What does a leadership coach trainer have of value to take to the slums of Kinshasa? If I had kept up with my nursing career (LPN from 1994 to 1996) I might be able to bandage wounds, give some shots, save some lives. But if Congo needs anything, long-term, it is leadership. Coaching is a key to options. Options are a key to infrastructure and an economic middle-class. An empowered middle class is a key to balanced leadership. Leadership is a key to the sustainable liberty of a people. And if anyone needs liberty:
King Leopold II’s personal exploitation project (and by extension, all Belgians, and everyone who used rubber tyres in the early days of automobiles) pillaged Congo for somewhere around 80 years from the 1880s to the 1960s. One of my literary heroes, Mark Twain, spoke out against it in his pamphlet “King Leopold’s Soliloquy”, a piece of political satire that set the stage for American comics like Jon Stewart and Stephen Colbert. This pocket-lining set the example for Mobutu, Congo’s .
Maybe you’ve heard of Leopold, and Mobutu. But do you know the name Patrice Lumumba? Lumumba was (perhaps) Congo’s greatest hope for quality leadership. I won’t say that power wouldn’t or couldn’t have corrupted him, but it’s hard to say when the CIA makes you poisoned toothpaste. It appears that Larry Devlin, the CIA operative in Kinshasa at the time stalled. Perhaps he knew that Lumumba’s days were numbered. Lumumba, an African for Africa, was dangerous. It is said that when the USA ignored his pleas for help, he went to the USSR. He didn’t really care who helped him: he cared about Congo.
Lumumba met his end by firing squad in Katanga, that ever-dangerous provincial center of raw wealth in the southeast.

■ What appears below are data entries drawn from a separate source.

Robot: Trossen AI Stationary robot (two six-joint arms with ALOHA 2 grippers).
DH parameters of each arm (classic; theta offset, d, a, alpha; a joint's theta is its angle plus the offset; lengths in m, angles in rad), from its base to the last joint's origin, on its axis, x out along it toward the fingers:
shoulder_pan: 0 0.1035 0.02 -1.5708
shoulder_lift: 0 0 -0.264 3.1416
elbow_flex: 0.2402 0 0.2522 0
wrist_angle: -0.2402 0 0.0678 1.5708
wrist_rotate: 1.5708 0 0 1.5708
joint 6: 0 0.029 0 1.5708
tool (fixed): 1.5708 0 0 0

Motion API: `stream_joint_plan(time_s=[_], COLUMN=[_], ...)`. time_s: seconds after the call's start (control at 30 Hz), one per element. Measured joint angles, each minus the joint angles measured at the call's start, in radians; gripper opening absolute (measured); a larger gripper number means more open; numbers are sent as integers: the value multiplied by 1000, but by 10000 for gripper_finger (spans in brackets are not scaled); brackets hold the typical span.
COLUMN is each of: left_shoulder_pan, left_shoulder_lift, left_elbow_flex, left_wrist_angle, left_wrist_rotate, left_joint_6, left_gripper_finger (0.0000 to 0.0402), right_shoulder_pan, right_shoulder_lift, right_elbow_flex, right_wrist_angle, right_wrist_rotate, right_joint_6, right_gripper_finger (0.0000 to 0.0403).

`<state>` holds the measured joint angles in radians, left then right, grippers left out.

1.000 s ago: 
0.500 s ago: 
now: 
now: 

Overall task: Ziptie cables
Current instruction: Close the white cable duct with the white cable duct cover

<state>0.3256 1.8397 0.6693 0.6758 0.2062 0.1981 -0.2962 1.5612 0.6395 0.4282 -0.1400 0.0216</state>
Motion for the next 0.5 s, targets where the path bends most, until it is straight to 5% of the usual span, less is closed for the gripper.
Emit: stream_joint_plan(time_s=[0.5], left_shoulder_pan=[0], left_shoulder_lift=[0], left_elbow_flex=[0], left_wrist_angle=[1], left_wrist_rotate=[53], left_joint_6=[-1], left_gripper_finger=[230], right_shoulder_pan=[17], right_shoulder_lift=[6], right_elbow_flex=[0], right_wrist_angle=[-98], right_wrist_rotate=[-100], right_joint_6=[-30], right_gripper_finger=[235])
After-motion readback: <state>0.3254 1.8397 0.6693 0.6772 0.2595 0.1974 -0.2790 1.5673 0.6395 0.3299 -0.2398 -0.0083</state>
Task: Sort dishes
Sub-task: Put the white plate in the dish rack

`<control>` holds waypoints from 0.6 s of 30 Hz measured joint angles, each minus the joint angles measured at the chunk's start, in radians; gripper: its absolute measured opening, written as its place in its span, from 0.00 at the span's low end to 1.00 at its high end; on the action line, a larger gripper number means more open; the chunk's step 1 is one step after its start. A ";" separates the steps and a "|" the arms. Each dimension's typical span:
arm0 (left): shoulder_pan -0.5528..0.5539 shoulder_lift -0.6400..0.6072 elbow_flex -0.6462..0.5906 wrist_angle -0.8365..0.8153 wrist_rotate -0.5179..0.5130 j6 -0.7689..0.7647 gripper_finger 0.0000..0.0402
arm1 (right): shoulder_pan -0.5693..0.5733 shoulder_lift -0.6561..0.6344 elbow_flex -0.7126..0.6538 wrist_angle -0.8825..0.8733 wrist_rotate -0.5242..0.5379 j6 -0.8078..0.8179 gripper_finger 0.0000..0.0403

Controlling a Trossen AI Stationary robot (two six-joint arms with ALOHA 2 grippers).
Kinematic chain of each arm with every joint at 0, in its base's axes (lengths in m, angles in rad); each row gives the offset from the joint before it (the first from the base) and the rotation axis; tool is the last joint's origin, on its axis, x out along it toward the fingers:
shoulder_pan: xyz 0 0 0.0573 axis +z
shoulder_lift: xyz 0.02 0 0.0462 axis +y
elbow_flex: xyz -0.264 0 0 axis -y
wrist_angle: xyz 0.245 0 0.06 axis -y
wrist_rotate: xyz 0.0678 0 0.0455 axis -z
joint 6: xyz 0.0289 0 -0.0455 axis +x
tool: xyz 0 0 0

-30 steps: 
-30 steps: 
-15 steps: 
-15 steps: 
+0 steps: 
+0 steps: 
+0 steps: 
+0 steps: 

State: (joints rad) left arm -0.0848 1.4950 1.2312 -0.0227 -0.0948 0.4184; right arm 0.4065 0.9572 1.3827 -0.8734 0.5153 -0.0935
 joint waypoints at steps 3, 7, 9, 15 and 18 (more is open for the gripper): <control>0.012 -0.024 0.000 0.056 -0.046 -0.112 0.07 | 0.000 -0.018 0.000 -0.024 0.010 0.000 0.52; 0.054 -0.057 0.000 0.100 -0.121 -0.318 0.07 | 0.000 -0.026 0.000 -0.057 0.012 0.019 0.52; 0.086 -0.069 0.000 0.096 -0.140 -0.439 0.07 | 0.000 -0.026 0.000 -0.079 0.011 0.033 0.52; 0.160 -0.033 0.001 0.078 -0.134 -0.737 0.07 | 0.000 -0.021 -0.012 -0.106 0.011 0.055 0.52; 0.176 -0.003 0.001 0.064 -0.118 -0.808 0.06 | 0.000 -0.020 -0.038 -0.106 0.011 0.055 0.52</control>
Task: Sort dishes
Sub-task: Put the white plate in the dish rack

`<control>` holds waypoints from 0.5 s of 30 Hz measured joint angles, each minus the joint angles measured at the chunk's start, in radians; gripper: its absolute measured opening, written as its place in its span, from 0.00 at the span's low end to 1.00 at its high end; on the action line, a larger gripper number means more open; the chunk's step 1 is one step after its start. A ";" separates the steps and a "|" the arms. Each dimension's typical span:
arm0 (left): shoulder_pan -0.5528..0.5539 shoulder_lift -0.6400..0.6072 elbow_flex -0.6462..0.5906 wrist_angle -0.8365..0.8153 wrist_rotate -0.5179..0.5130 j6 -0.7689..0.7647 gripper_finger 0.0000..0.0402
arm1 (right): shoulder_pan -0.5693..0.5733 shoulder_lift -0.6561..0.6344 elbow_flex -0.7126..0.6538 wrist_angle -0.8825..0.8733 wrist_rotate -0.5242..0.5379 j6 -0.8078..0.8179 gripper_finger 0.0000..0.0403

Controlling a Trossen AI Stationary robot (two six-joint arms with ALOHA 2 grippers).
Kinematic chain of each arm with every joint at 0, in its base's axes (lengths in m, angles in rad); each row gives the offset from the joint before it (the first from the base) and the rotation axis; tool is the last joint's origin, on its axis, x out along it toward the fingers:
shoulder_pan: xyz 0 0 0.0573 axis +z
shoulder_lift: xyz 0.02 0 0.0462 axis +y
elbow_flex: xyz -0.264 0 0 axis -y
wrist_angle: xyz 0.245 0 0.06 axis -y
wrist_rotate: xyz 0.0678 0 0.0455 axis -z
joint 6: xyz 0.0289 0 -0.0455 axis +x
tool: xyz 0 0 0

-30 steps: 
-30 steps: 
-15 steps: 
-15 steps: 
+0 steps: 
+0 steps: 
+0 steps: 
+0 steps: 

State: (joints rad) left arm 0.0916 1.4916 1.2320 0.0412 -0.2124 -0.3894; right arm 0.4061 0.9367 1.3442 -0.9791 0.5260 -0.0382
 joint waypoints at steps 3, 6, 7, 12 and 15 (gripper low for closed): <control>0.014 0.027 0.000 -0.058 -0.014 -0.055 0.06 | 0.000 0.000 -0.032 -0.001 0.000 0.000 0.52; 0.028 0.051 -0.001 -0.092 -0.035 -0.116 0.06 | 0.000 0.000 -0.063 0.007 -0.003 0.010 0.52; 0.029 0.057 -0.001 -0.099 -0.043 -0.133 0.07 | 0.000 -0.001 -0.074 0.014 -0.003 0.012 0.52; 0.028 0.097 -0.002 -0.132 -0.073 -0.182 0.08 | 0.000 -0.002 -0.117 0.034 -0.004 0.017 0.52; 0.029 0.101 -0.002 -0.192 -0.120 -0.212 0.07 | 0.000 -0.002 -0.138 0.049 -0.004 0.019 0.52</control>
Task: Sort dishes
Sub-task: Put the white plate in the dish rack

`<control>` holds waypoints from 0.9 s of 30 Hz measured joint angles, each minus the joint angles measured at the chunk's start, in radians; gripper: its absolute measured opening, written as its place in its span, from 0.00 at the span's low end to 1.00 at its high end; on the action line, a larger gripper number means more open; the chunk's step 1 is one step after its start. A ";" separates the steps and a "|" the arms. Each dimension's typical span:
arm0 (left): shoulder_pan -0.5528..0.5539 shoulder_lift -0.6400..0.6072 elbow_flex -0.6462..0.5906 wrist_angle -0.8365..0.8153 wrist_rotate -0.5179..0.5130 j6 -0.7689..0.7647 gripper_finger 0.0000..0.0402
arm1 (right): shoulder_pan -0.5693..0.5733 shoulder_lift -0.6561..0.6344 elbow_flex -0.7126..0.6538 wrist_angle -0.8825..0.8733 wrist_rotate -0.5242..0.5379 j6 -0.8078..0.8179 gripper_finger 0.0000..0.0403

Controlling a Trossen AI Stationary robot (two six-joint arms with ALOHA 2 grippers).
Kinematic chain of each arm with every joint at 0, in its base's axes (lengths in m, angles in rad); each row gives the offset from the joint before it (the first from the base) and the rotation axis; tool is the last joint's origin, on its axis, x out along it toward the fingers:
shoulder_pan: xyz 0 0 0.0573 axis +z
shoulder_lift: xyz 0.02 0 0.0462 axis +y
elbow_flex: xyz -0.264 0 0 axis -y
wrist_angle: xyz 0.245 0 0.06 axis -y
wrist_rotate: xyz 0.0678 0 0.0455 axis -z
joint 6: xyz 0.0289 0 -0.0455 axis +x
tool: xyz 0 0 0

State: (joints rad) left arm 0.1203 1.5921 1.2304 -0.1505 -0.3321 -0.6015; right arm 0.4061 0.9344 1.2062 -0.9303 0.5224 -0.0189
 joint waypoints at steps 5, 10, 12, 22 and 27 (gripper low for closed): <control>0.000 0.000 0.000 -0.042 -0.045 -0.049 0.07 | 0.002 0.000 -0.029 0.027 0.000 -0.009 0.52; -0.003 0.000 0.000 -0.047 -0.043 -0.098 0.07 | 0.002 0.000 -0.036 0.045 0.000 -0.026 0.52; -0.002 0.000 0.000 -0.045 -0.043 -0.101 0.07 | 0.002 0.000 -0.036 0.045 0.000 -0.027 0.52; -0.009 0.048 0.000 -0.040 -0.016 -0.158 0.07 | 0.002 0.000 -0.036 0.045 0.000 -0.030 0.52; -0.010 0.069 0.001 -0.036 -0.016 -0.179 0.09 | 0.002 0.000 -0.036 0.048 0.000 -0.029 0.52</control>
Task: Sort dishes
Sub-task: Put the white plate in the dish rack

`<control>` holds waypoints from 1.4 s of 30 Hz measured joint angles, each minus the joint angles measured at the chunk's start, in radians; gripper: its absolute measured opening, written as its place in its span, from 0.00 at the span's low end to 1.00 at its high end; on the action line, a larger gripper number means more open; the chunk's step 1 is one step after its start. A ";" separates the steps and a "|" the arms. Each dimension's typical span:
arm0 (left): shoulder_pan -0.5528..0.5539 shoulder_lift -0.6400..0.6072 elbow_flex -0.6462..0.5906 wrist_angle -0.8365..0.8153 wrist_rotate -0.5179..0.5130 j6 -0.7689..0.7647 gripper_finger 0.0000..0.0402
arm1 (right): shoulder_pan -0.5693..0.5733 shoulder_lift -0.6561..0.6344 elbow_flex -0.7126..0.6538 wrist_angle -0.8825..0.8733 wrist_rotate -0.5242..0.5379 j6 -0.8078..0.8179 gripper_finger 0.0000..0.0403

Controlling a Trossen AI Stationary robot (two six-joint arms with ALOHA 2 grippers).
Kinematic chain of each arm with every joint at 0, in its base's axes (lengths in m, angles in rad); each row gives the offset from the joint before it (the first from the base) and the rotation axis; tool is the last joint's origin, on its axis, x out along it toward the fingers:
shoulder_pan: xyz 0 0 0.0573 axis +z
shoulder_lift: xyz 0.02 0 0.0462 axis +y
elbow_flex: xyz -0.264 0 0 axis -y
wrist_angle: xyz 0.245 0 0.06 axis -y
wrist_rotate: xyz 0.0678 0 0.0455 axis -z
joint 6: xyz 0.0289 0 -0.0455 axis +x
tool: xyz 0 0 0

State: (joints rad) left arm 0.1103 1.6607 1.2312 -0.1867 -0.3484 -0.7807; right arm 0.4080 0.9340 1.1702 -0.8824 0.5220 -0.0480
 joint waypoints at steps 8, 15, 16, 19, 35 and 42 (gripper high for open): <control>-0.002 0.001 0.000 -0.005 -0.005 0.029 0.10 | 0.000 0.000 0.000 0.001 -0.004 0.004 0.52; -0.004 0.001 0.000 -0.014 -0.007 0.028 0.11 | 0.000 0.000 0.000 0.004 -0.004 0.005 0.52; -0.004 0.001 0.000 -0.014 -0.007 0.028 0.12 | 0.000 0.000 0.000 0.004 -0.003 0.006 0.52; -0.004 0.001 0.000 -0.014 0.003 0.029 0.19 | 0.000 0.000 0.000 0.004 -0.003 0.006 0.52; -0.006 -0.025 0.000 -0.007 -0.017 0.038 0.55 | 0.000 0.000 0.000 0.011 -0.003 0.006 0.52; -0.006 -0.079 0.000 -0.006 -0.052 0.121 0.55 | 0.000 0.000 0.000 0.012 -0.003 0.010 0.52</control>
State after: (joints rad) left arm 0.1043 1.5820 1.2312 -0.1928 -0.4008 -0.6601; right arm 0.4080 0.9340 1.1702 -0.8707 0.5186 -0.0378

In my boyhood, I visited Lumumba’s birthplace with my brother. We went by bicycles because it wasn’t more than 6 or 8 miles from where we lived. I cannot find it on Google Earth: Onalua, near Wembo Nyama, in Katako-Kombe province. In today’s ultra-connected world, Onalua is still the middle of nowhere. It’s like it doesn’t exist. I doubt very much whether more than a dozen living Americans have been there. After all, Charles recently went through villages where they haven’t seen an American missionary for two decades.
–To be continued June 9.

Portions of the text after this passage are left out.